The last ten threads I’ve started on this forum have been total crap, sorry.
I’ve started each one intending to do serious research on the topic, but the research never eventuated.
I’ve been to a psychiatrist and I infer from the tests that I have anterograde amnesia. https://en.wikipedia.org/wiki/Anterograde_amnesia
He didn’t say so, but those were the mental tests I failed, the conduit from short term to long term memory has shrunk to just about a third of the size it should be.
That’s the first symptom of early onset Alzheimers. Again, the doctor didn’t say this. Damage to the hypothalamus.
We’re trying a few other things. I’ve already ruled out stroke, large neoplasm, large cyst and brain shrinkage. Ruled out already with a CAT scan.
I’ll be investigating further with a PET scan on Friday 11th Aug. I’m very lucky to be able to get one that early.
What it means for the forum is that my ability to do research on any new topic has dwindled to nearly nothing. I can still comment based on my past knowledge, but can’t learn much that is new.
I’m having more of the “senior” moments as well. Today I forgot to close the fuel flap on the car after filling up. And forgot twice to feed the possum.
My sleep pattern is getting more chaotic, I never know when or for how long I will sleep, but always less than four hours at a stretch.
The psychiatrist upped my anti-depressant medication.
On top of that I’m recovering from a nasty cold that I caught last wednesday or thursday. mrs m caught the cold from me and had a very bad yesterday and today. Other friends of our of the same age are having severe medical problems – mrs m needs a hip replacement but won’t be able to get one for a year – a friend was in hospital a couple of days ago with what may have been ventricular fibrillation – another friend has some three letter acronym neural disease that I can’t remember the name of, (search web, FND, which I take to mean something similar to the doctors having NFI).
I, personally, have started to have problems picked up with tests of kidney, liver, lung, cholesterol, exhaustion, prostate, pre-diabetes etc. but none of which directly impacts my sedentary lifestyle.
Early onset Alzheimers is not something recorded in our family history, unless my father had it and hid it from the rest of us, he died at an age five years older than I am now of a blood circulatory problem.
Things brainwise have been getting worse for me rather fast and speeded up in the past two months. When I hit 50 I was delighted to be able to blame my memory problems (which I’ve had from childhood) on my advancing age. But now age really is the problem.

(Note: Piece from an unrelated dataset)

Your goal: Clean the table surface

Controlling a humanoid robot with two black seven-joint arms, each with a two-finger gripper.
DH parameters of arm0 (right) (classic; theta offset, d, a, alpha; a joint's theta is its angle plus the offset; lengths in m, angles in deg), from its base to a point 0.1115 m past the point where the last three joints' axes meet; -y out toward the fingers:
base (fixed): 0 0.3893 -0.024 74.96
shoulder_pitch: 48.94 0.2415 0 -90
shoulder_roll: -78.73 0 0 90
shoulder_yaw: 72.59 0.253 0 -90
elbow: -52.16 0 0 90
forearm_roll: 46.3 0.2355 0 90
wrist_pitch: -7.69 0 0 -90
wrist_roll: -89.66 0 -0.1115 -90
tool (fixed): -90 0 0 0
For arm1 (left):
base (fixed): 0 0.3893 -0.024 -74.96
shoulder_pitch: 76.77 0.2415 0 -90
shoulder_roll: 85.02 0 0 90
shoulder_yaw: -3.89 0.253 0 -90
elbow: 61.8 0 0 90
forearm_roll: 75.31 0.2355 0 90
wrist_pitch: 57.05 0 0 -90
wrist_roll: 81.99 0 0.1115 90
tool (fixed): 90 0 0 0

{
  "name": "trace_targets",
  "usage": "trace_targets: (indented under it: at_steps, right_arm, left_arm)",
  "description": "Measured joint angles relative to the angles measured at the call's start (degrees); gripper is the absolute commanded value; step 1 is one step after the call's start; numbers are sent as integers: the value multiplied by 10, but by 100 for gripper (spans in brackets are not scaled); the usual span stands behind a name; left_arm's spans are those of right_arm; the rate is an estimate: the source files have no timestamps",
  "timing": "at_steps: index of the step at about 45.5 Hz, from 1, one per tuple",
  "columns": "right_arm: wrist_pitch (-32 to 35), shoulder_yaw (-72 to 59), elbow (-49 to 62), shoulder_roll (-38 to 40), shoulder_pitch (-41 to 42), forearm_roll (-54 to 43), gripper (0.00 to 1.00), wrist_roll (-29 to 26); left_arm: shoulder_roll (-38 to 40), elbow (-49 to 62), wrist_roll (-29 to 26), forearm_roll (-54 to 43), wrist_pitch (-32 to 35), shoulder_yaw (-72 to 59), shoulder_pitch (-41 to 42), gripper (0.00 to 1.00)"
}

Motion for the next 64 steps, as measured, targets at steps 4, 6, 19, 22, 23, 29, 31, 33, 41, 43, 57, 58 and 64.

Did I tell you? Alzheimers medication starts with nitroglycerine. Then medication progresses to cholinesterase inhibitors. Cholinesterase inhibitors also include poisons esserine, organophosphate insecticides, and nerve gases. https://en.wikipedia.org/wiki/Cholinesterase_inhibitor
Just a little note, when I say “memory problems which I’ve had from childhood”, I mean that I’ve always had a poor “semantic memory” which was countered by my exceptionally good “procedural memory”.
From the web. “Procedural memory is defined as the memory system in charge of the encoding, storage, and retrieval of the procedures that underlie motor, visuospatial, and cognitive skills … Procedural memory describes our implicit knowledge of tasks that usually do not require conscious recall to perform them”. Damn useful for doing mathematics, because mathematics is procedural. Computer programming used to be procedural, until the bastards “object oriented” it. https://en.wikipedia.org/wiki/Procedural_memory
Semantic memory is memory “of facts that have meaning”. Such as faces and names.
That’s all.
I just wish I had the courage to keep learning music typesetting to finish the typesetting of a composition by a friend of mrs m, and three fugual rearrangements of popular pieces by me.